HDL 结合和未结合的 S1P 在人和小鼠动脉粥样硬化中的作用

• 批准号: 39297953
• 负责人: Professor Dr. Bodo Levkau
• 金额: --
• 依托单位: Institut für Molekulare Medizin III
• 依托单位国家: 德国
• 项目类别: Priority Programmes
• 财政年份: 2007
• 资助国家: 德国
• 起止时间: 2006-12-31 至 2013-12-31
• 项目状态: 已结题
• 来源: https://gepris.dfg.de/gepris/projekt/39297953?language=en
• 关键词: role; HDL; bound; unbound; S1P

The most powerful atheroprotective factor are high-density lipoproteins (HDL). We have identified sphingosine-1-phosphate (S1P) as a constituent of human HDL and have attributed several of their pleiotropic functions to their S1P content. Specifically, we have characterized an important role for S1P and its receptor S1P3 in macrophage-driven inflammation in experimental atherosclerosis.

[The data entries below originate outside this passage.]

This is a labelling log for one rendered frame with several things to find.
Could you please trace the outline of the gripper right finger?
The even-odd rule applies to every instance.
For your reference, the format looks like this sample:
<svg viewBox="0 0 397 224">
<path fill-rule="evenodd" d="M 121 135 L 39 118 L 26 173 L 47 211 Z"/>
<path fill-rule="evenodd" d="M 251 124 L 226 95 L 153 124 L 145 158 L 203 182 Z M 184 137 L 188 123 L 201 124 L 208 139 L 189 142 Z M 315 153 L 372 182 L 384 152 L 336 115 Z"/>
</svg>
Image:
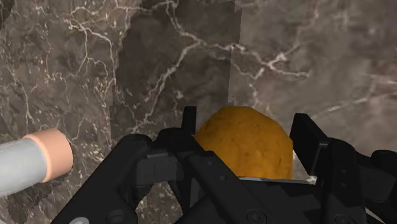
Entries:
<svg viewBox="0 0 397 224">
<path fill-rule="evenodd" d="M 289 136 L 322 189 L 319 224 L 397 224 L 397 152 L 362 155 L 328 137 L 305 113 L 294 115 Z"/>
</svg>

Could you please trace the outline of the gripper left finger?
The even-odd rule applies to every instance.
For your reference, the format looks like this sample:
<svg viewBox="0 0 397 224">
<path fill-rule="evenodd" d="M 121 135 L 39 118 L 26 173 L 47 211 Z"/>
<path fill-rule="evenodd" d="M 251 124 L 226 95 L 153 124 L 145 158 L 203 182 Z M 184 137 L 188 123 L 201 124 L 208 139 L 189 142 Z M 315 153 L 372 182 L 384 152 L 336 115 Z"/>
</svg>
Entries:
<svg viewBox="0 0 397 224">
<path fill-rule="evenodd" d="M 139 224 L 136 208 L 159 182 L 171 185 L 183 215 L 174 224 L 273 224 L 269 209 L 194 138 L 196 107 L 156 140 L 123 137 L 51 224 Z"/>
</svg>

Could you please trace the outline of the grey cylinder with peach cap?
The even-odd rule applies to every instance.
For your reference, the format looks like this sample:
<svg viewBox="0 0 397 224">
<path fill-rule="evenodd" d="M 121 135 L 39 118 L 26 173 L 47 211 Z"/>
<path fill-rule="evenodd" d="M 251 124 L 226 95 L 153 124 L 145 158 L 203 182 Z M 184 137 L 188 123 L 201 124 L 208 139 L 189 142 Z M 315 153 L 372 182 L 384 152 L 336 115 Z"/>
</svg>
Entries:
<svg viewBox="0 0 397 224">
<path fill-rule="evenodd" d="M 0 197 L 68 173 L 73 153 L 66 136 L 57 129 L 33 132 L 0 144 Z"/>
</svg>

In a clinical setting, we have identified HDL-bound and non-HDL-bound S1P as novel biomarkers for cardiovascular risk in coronary artery disease (CAD) and have provided evidence of an uptake defect of HDL from CAD patients for S1P. In this project, we will characterize how S1P impacts on the mechanisms governing monocyte/macrophage recruitment to atherosclerotic lesions and other inflammation sites. We will modulate endogenous S1P levels by S1P lyase inhibition and S1P-neutralizing antibodies and will explore the effects on inflammation and atherosclerosis. Focussing on the interplay between HDL and S1P, we will identify the molecular S1P acceptors inside HDL and their alleged alterations that cause the defective S1P uptake by HDL in CAD, and will explore ways to compensate it. Finally, we will perform prospective studies with CAD patients to test the applicability of HDL-bound and unbound S1P as predictors of cardiovascular risk and cardiac function after myocardial infarction. Our studies will elucidate the diagnostic and therapeutic ramifications of S1P in CAD and assess the potential of S1Pbased therapies for its clinical treatment.

最强大的动脉保护因子是高密度脂蛋白（HDL）。我们已经将鞘氨氨酸1-磷酸（S1P）确定为人类HDL的组成部分，并将其几种多效性功能归因于其S1P含量。具体而言，我们表征了S1P及其受体S13在实验性动脉粥样硬化中的炎症中的重要作用。在临床环境中，我们已经确定HDL结合和非HDL结合的S1P是冠状动脉疾病（CAD）心血管风险的新型生物标志物（CAD），并提供了S1P CAD患者HDL摄取HDL缺陷的证据。在这个项目中，我们将表征S1P如何影响控制动脉粥样硬化病变和其他炎症部位的单核细胞/巨噬细胞募集的机制。我们将通过S1P裂解酶抑制和S1P中和抗体来调节内源S1P水平，并将探索对炎症和动脉粥样硬化的影响。集中在HDL和S1P之间的相互作用上，我们将确定HDL内部的分子S1P受体及其所谓的改变，这些变化导致HDL在CAD中摄取有缺陷的S1P摄取，并将探索补偿它的方法。最后，我们将对CAD患者进行前瞻性研究，以测试HDL结合和未结合的S1P作为心肌梗死后心血管风险和心脏功能的预测指标。我们的研究将阐明S1P在CAD中的诊断和治疗后果，并评估S1PB疗法对其临床治疗的潜力。